Of course, computers are becoming faster all the time, which means that more
complicated calculations will become possible in the future. However, we feel
that we can obtain better throughput for our calculations (i.e. tackle larger
problems) by harnessing the power of parallel computers. To do this efficiently,
new algorithms are needed.

One such algorithm is the DDPHP algorithm. The key idea behind this
algorithm is to distribute the entire wave packet *twice*, so that each
processor in the calculation contains two *different* slices of the wave
packet. This means that no communication between the processors is required
for all computations. The wave packet only needs to be resynchronized after
each **HΨ** iteration. The result is that the percentage of the wave
packet that has to be transferred in each iteration *decreases* with an
increasing number of processors. This is in contrast to an algorithm in which
the wave packet is only distributed once, because in that case the percentage
of the wave packet to be transferred in each iteration actually
*increases* with increasing number of processors. The efficient
communication characteristics of the DDPHP algorithm combined with an
efficient computational layout means that the algorithm scales linearly with
an increasing number of processors. We have used the DDPHP algorithm already in
a number of applications in gas-surface scattering.
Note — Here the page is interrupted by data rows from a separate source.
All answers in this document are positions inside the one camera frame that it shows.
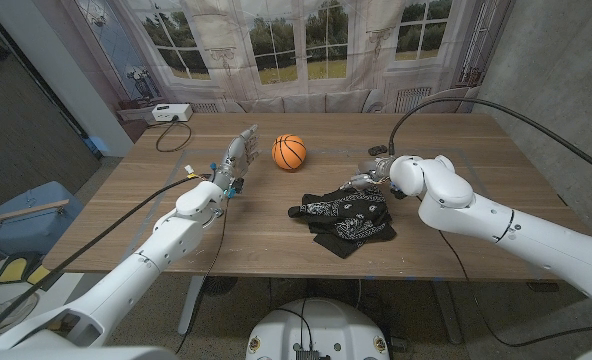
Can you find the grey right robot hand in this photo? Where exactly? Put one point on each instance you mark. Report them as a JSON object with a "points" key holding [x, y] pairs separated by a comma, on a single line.
{"points": [[373, 172]]}

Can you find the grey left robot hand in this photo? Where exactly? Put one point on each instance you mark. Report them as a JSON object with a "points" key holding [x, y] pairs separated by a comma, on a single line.
{"points": [[236, 157]]}

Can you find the small orange basketball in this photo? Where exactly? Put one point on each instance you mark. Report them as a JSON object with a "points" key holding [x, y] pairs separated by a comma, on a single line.
{"points": [[289, 151]]}

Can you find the black paisley bandana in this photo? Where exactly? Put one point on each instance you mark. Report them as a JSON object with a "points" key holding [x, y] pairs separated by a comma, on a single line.
{"points": [[346, 220]]}

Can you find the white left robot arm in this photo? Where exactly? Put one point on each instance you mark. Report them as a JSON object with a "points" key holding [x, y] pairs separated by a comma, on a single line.
{"points": [[141, 265]]}

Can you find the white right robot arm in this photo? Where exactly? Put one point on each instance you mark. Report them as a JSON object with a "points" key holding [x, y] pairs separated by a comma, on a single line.
{"points": [[476, 210]]}

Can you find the small black table object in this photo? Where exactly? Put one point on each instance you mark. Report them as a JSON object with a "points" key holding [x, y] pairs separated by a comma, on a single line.
{"points": [[376, 150]]}

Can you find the small silver metal clamp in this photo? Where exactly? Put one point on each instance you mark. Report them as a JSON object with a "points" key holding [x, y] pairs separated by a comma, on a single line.
{"points": [[218, 212]]}

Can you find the white power box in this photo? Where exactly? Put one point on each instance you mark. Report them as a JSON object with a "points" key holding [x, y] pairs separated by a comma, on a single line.
{"points": [[171, 112]]}

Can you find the printed window backdrop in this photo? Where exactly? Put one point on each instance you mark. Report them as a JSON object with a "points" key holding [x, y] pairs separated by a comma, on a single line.
{"points": [[236, 45]]}

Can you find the black round floor object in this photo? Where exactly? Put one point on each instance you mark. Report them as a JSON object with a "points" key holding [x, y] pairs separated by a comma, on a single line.
{"points": [[218, 285]]}

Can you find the grey metal table leg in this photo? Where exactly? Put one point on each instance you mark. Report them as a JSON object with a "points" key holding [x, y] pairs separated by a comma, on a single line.
{"points": [[448, 312], [190, 305]]}

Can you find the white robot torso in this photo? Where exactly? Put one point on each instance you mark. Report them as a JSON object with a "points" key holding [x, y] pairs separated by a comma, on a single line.
{"points": [[326, 330]]}

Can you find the blue storage container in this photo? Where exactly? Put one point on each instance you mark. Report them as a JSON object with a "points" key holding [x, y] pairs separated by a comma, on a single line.
{"points": [[36, 235]]}

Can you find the yellow and black floor item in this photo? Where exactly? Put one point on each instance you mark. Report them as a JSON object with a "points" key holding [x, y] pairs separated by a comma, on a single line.
{"points": [[13, 270]]}

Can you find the grey sneakers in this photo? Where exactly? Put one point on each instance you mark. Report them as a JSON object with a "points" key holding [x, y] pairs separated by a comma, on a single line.
{"points": [[1, 305]]}
One disadvantage of the DDPHP method is that it requires a fast interconnect
between the processor of the machine, since the amount of data that has to be
is still quite significant. Therefore, we are currently working on methods, which
are more suited to more loosely connected parallel computers, such as
Beowulf clusters. In the long-term we like to connect these methods with the DDPHP method
and the Coriolis coupled method we used earlier to obtain a general parallel method that
can be used for a variety of systems from large SMP machines with a large number of
processors per node to clusters of workstations.